MATERIAL PROVIDED>
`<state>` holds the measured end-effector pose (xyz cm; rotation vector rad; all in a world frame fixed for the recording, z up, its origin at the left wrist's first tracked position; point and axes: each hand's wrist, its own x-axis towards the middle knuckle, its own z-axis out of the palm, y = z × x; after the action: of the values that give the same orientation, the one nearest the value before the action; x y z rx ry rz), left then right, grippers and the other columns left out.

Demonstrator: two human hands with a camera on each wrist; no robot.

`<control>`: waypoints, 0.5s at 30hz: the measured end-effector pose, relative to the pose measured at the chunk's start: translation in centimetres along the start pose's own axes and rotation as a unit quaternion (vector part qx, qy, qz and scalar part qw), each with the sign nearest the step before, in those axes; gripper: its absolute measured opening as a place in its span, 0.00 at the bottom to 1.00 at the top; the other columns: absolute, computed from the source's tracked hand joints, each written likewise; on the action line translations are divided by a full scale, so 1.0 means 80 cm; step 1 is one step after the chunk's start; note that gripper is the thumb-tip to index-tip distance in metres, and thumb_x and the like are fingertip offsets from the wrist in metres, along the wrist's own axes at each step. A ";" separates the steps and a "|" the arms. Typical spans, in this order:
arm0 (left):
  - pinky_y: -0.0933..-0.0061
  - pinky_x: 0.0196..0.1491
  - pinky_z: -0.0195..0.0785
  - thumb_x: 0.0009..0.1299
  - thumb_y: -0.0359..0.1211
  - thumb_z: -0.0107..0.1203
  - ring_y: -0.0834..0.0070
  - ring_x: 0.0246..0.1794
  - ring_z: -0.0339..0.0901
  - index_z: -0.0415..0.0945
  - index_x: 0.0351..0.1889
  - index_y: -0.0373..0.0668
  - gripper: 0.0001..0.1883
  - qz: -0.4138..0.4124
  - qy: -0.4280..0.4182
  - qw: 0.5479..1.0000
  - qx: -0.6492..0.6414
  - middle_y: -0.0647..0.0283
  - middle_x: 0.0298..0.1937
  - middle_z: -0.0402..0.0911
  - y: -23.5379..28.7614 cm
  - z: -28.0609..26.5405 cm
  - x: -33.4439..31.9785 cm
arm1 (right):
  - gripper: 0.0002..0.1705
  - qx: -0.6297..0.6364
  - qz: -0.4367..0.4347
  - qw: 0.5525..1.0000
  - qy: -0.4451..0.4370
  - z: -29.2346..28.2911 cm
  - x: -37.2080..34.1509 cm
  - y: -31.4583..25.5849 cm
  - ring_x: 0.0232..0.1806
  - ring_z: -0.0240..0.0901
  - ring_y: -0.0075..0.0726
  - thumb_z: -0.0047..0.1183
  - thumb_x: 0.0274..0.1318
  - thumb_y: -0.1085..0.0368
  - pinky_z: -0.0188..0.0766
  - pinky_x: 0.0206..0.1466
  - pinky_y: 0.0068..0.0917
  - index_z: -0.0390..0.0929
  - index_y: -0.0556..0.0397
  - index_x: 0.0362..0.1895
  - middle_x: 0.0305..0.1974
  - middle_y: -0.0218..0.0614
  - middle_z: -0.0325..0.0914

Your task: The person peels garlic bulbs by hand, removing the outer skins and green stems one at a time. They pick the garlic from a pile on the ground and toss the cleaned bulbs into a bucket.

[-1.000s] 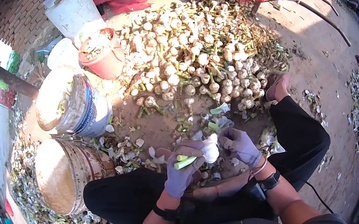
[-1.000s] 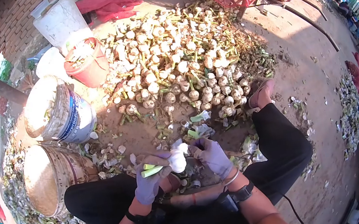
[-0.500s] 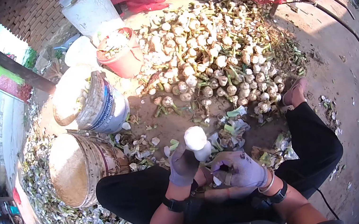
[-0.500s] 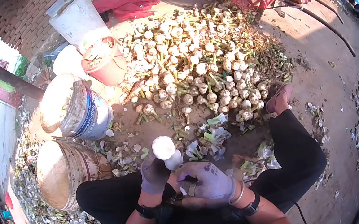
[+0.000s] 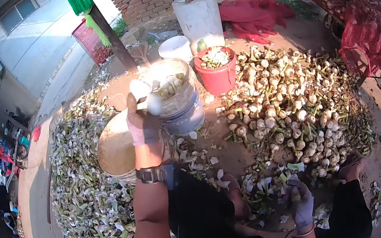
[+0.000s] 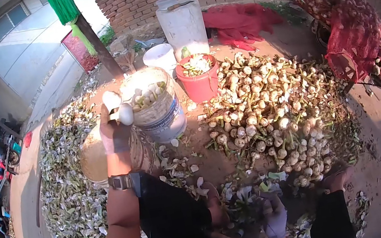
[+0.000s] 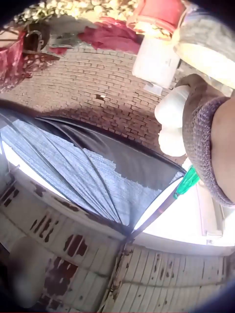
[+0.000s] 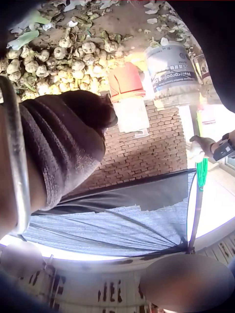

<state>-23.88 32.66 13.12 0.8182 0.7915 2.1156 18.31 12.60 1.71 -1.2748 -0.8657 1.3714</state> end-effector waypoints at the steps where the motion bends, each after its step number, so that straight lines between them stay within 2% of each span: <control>1: 0.68 0.47 0.75 0.73 0.35 0.53 0.71 0.47 0.76 0.73 0.55 0.38 0.16 0.057 -0.031 0.996 0.064 0.59 0.48 0.77 0.013 -0.054 0.027 | 0.13 -0.022 -0.057 0.998 0.014 -0.014 0.007 0.028 0.22 0.68 0.21 0.48 0.69 0.61 0.64 0.25 0.17 0.75 0.57 0.48 0.25 0.29 0.74; 2: 0.70 0.46 0.75 0.69 0.28 0.56 0.71 0.47 0.75 0.71 0.57 0.36 0.18 0.078 0.123 0.962 0.232 0.57 0.49 0.76 0.043 -0.028 -0.002 | 0.14 0.043 -0.027 0.999 0.012 -0.014 -0.003 0.020 0.22 0.68 0.22 0.49 0.68 0.59 0.64 0.26 0.17 0.75 0.57 0.47 0.25 0.29 0.75; 3: 0.73 0.54 0.71 0.64 0.22 0.59 0.73 0.52 0.72 0.67 0.62 0.34 0.26 0.118 0.106 0.946 0.284 0.56 0.54 0.74 0.042 -0.055 -0.003 | 0.15 0.106 -0.003 0.994 0.018 -0.009 -0.003 0.000 0.22 0.68 0.22 0.49 0.68 0.56 0.65 0.26 0.18 0.76 0.56 0.47 0.25 0.30 0.75; 4: 0.72 0.62 0.64 0.62 0.19 0.58 0.72 0.58 0.69 0.62 0.66 0.34 0.32 0.244 0.120 0.825 0.495 0.54 0.60 0.70 0.039 -0.043 -0.026 | 0.18 0.144 0.004 0.989 0.031 -0.006 0.000 0.001 0.23 0.69 0.23 0.49 0.68 0.52 0.66 0.27 0.19 0.76 0.56 0.45 0.25 0.29 0.75; 5: 0.71 0.64 0.62 0.63 0.19 0.58 0.71 0.59 0.69 0.62 0.67 0.34 0.32 0.187 0.043 0.882 0.430 0.54 0.62 0.69 0.034 -0.001 -0.075 | 0.22 0.153 0.021 0.987 0.047 0.003 -0.001 -0.013 0.24 0.70 0.23 0.50 0.67 0.48 0.68 0.30 0.21 0.76 0.56 0.45 0.27 0.30 0.76; 6: 0.69 0.66 0.60 0.64 0.20 0.57 0.70 0.61 0.68 0.61 0.68 0.34 0.32 0.131 -0.026 0.923 0.360 0.53 0.64 0.68 0.024 0.036 -0.133 | 0.22 0.152 0.056 0.986 0.026 0.004 -0.004 -0.013 0.31 0.72 0.23 0.49 0.68 0.51 0.70 0.36 0.22 0.75 0.56 0.52 0.33 0.31 0.78; 7: 0.67 0.68 0.56 0.66 0.23 0.57 0.68 0.61 0.68 0.61 0.68 0.34 0.31 -0.003 -0.120 0.933 0.338 0.55 0.64 0.68 0.007 0.045 -0.183 | 0.23 0.136 0.026 0.990 0.004 0.013 -0.006 -0.014 0.37 0.74 0.24 0.48 0.69 0.49 0.72 0.41 0.23 0.74 0.56 0.54 0.38 0.33 0.79; 8: 0.70 0.67 0.56 0.68 0.29 0.58 0.68 0.61 0.68 0.61 0.67 0.35 0.30 -0.182 -0.250 0.912 0.269 0.56 0.63 0.68 -0.007 0.061 -0.244 | 0.23 0.082 -0.014 0.997 0.005 0.026 -0.007 -0.020 0.43 0.73 0.25 0.47 0.69 0.50 0.71 0.46 0.24 0.74 0.56 0.55 0.44 0.33 0.77; 9: 0.70 0.64 0.58 0.68 0.33 0.59 0.70 0.59 0.69 0.65 0.64 0.35 0.27 -0.295 -0.345 0.822 0.344 0.58 0.60 0.70 -0.003 0.091 -0.294 | 0.21 -0.021 -0.140 0.990 0.017 0.034 -0.006 -0.009 0.46 0.74 0.35 0.51 0.66 0.54 0.71 0.49 0.29 0.74 0.55 0.54 0.48 0.35 0.76; 10: 0.71 0.59 0.62 0.68 0.35 0.60 0.72 0.54 0.71 0.69 0.59 0.37 0.23 -0.503 -0.287 0.802 0.145 0.61 0.53 0.74 -0.023 0.103 -0.343 | 0.21 -0.027 -0.140 0.989 0.026 0.036 -0.006 -0.012 0.46 0.74 0.35 0.51 0.66 0.54 0.71 0.49 0.29 0.74 0.55 0.54 0.48 0.35 0.76; 11: 0.71 0.58 0.63 0.68 0.35 0.60 0.73 0.53 0.71 0.70 0.57 0.38 0.21 -0.536 -0.308 0.777 0.116 0.62 0.51 0.74 -0.041 0.108 -0.370 | 0.21 -0.207 -0.250 0.945 0.049 0.035 -0.004 -0.019 0.47 0.74 0.42 0.53 0.62 0.56 0.71 0.50 0.34 0.74 0.54 0.54 0.49 0.38 0.75; 12: 0.72 0.56 0.64 0.68 0.35 0.60 0.75 0.51 0.71 0.71 0.55 0.39 0.19 -0.567 -0.329 0.750 0.089 0.64 0.49 0.75 -0.055 0.111 -0.385 | 0.21 -0.377 -0.346 0.856 0.069 0.031 -0.004 -0.027 0.47 0.73 0.48 0.56 0.59 0.58 0.70 0.51 0.38 0.74 0.53 0.53 0.50 0.40 0.74; 13: 0.72 0.56 0.64 0.68 0.35 0.60 0.75 0.51 0.71 0.71 0.55 0.39 0.19 -0.570 -0.335 0.746 0.084 0.64 0.49 0.75 -0.066 0.113 -0.390 | 0.22 -0.369 -0.313 0.875 0.025 0.023 -0.007 -0.036 0.48 0.71 0.56 0.57 0.53 0.59 0.68 0.52 0.44 0.74 0.52 0.52 0.49 0.45 0.73; 15: 0.75 0.55 0.65 0.69 0.37 0.59 0.76 0.51 0.71 0.72 0.53 0.40 0.17 -0.567 -0.357 0.730 0.132 0.65 0.47 0.75 -0.084 0.116 -0.403 | 0.23 -0.403 -0.309 0.860 0.047 0.006 -0.014 -0.032 0.49 0.71 0.54 0.58 0.53 0.58 0.69 0.53 0.42 0.74 0.52 0.53 0.50 0.44 0.73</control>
<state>2.97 13.51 4.16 0.8558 0.8249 0.5175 18.25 12.16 4.51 -1.4488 -1.7021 0.4056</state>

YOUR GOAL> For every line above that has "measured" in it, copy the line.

RESPONSE AREA>
`<state>` holds the measured end-effector pose (xyz cm; rotation vector rad; all in a world frame fixed for the recording, z up, its origin at the left wrist's first tracked position; point and axes: each hand's wrist, its own x-axis towards the middle knuckle, its own z-axis out of the palm, y = z × x; after the action: of the values that give the same orientation, the one nearest the value before the action; x y z rx ry rz), left then right, grippers and the other columns left out.
`<control>`: waypoints, 0.5s at 30hz: the measured end-effector pose, relative to the pose measured at the chunk's start: translation in centimetres along the start pose's own axes and rotation as a unit quaternion (vector part qx, qy, qz and scalar part qw), each with the sign nearest the step before, in those axes; gripper: its absolute measured opening as a place in its span, 0.00 at the bottom to 1.00 at the top; the other columns: absolute, computed from the source's tracked hand joints, each written likewise; on the action line translations are divided by a full scale, so 1.0 means 80 cm; step 1 is one step after the chunk's start; note that gripper is the thumb-tip to index-tip distance in metres, and thumb_x and the like are fingertip offsets from the wrist in metres, along the wrist's own axes at each step. A ";" separates the steps and a "|" the arms. Typical spans, in this order:

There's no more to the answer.